McCutcheon v. Chrysler Canada Ltd.

Between
Larry Norman McCutcheon, plaintiff, and
Chrysler Canada Ltd./Chrysler Canada Ltee., Des Carpenter's
courtesy Chrysler Sales Limited, and 948359 Ontario Inc.,
c.o.b. as Des Carpenter's Courtesy Chrysler Sales, defendants

[1998] O.J. No. 5818

Ontario Court of Justice (General Division)
Barrie, Ontario
Shaughnessy J.

Heard: November 23 and 24, 1998.
Oral judgment: November 24, 1998.
(11 pp.)

Counsel:

R.G. Oatley and G. Brock, for the plaintiff, and
G.M. Zakaib, for the defendants.

  1. SHAUGHNESSY J. (orally):- On the second day of this trial a Voir Dire has been conducted to determine the admissibility of a computer generated animated video detailing the premorbid and post accident gait of the Plaintiff, Dr. Larry McCutcheon. There appears to be some controversy as to the admissibility of such evidence. The obvious objection is that such evidence has the appearance of authenticity which may not exist.


  2. Filed as exhibits on the voir dire are the computer video animation depicting the premorbid and post accident gait of the Plaintiff; a further VHS home video taken of the Plaintiff in or about the Spring of 1995 which was viewed but not used by the video animator; photographs of Larry McCutcheon pre and post accident which were viewed by the video animator and there was also filed as an exhibit the curriculum vitae of the video animator, as well as a further video made by the animator, Mr. Lenartowich, which details the Plaintiff walking to and fro, as well as on stairs and without his leg brace in a locked position, as well as in a locked position.


  3. The computer generated video which the Plaintiff proposes to introduce details a computer humanoid figure which visually presents the gait of the Plaintiff before the accident, as well as after the accident. The scene changes at various times to show the bone structure of the legs and feet pre and post accident and also, at one point, shows an actual picture of the Plaintiff walking with his brace on. There are also on the screen split scene comparisons showing the humanoid in gaits pre and post accident.
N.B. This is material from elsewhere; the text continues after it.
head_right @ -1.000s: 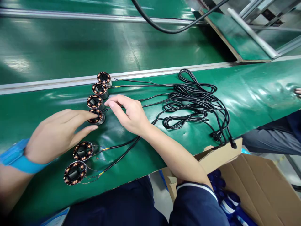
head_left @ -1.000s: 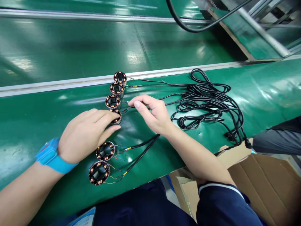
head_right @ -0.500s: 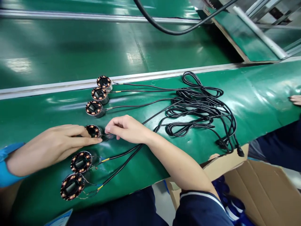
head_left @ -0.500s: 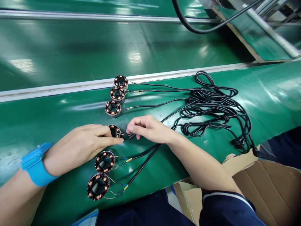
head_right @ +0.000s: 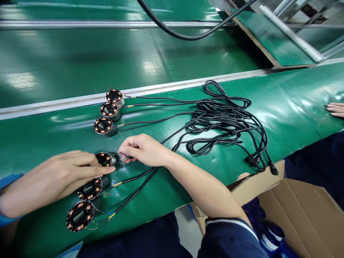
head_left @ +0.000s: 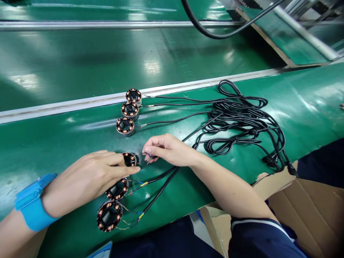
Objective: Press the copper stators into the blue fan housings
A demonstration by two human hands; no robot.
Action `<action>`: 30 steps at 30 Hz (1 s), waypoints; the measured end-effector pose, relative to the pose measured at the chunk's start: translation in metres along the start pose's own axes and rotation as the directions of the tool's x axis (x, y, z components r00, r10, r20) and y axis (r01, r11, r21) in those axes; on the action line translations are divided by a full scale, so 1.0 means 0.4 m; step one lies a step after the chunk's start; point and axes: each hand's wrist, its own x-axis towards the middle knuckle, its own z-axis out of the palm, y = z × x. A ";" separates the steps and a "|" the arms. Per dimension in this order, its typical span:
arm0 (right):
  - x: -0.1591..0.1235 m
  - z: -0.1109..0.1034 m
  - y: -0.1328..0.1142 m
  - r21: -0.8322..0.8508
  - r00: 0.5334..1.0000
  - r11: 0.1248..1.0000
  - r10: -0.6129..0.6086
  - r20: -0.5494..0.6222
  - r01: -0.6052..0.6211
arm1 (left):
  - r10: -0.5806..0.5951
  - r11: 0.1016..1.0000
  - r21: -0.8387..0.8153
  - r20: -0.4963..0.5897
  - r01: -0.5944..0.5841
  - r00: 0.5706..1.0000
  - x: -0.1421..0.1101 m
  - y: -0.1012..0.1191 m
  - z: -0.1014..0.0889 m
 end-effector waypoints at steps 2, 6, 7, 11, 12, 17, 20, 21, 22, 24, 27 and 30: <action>-0.005 -0.015 -0.018 -0.051 0.981 0.990 -0.140 -0.135 0.134 | -0.022 1.000 -0.009 -0.060 0.021 0.998 -0.003 0.000 -0.005; 0.018 -0.057 -0.070 -0.319 0.838 0.894 -0.419 -0.350 0.314 | -0.167 0.968 0.132 -0.295 0.214 0.941 0.032 -0.021 -0.010; 0.031 -0.065 -0.080 -0.414 0.826 0.854 -0.461 -0.325 0.314 | -0.172 0.950 0.194 -0.326 0.244 0.930 0.047 -0.030 -0.008; 0.094 -0.082 -0.085 -0.632 0.894 0.739 -0.418 -0.158 0.234 | -0.099 0.899 0.371 -0.343 0.232 0.934 0.097 -0.067 0.002; 0.107 -0.083 -0.079 -0.614 0.924 0.760 -0.361 -0.128 0.212 | -0.095 0.896 0.378 -0.350 0.233 0.932 0.102 -0.075 0.004; 0.133 -0.089 -0.050 -0.284 0.996 0.955 -0.078 0.041 0.086 | -0.102 0.946 0.268 -0.292 0.184 0.951 0.086 -0.105 0.006; 0.127 -0.097 -0.049 -0.160 0.989 0.987 0.019 0.144 0.005 | -0.098 0.978 0.160 -0.217 0.134 0.971 0.075 -0.113 0.002; 0.124 -0.100 -0.050 -0.147 0.984 0.989 0.048 0.172 -0.023 | -0.099 0.982 0.136 -0.202 0.128 0.974 0.073 -0.113 0.002; 0.122 -0.101 -0.050 -0.141 0.978 0.989 0.075 0.195 -0.048 | -0.100 0.985 0.122 -0.195 0.126 0.976 0.071 -0.113 0.001; 0.118 -0.100 -0.050 -0.113 0.975 0.990 0.104 0.198 -0.083 | -0.099 0.986 0.116 -0.186 0.122 0.978 0.066 -0.111 -0.001; 0.117 -0.089 -0.047 -0.022 0.995 0.997 0.076 0.063 -0.075 | -0.090 0.981 0.153 -0.175 0.117 0.980 0.058 -0.102 -0.006; 0.120 -0.069 -0.043 0.099 0.997 0.994 0.043 -0.059 -0.037 | -0.096 0.970 0.210 -0.140 0.124 0.986 0.055 -0.086 -0.011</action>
  4. The Plaintiff, Larry McCutcheon, and his wife, Marilyn, were called to give evidence on the voir dire. It was their evidence that the computer video was an accurate depiction of the Plaintiff's gait both before and after the accident. In particular the change of pace in his gait as well as a change in the positioning of his leg in order to enable the swing of his leg above the ground with the brace on is stated to be an accurate depiction on the video.


  5. Mr. Brian Lenartowich, and I am sorry if I am mispronouncing his name, gave evidence on the voir dire. His curriculum vitae was filed as Exhibit #5 and he was qualified to give expert opinion evidence as a professional animator. While he has no medical training, his assignment was to provide animation of a gait, premorbid and post accident. His evidence was that he met with the Plaintiff and Dr. Anthony Newall to establish how a computer generated animation would illustrate the differences in the gait before and after the accident. The technical detail concerning the hardware and software used the 3D models employed in the animation are detailed in his report dated November 6, 1998, which was also filed as an exhibit. If I understand the submissions of Defence counsel he has really no serious objection concerning the technical aspects of the evidence and he accepted that the equipment and software used was what is described as the high end of the state of art for computer generated animation.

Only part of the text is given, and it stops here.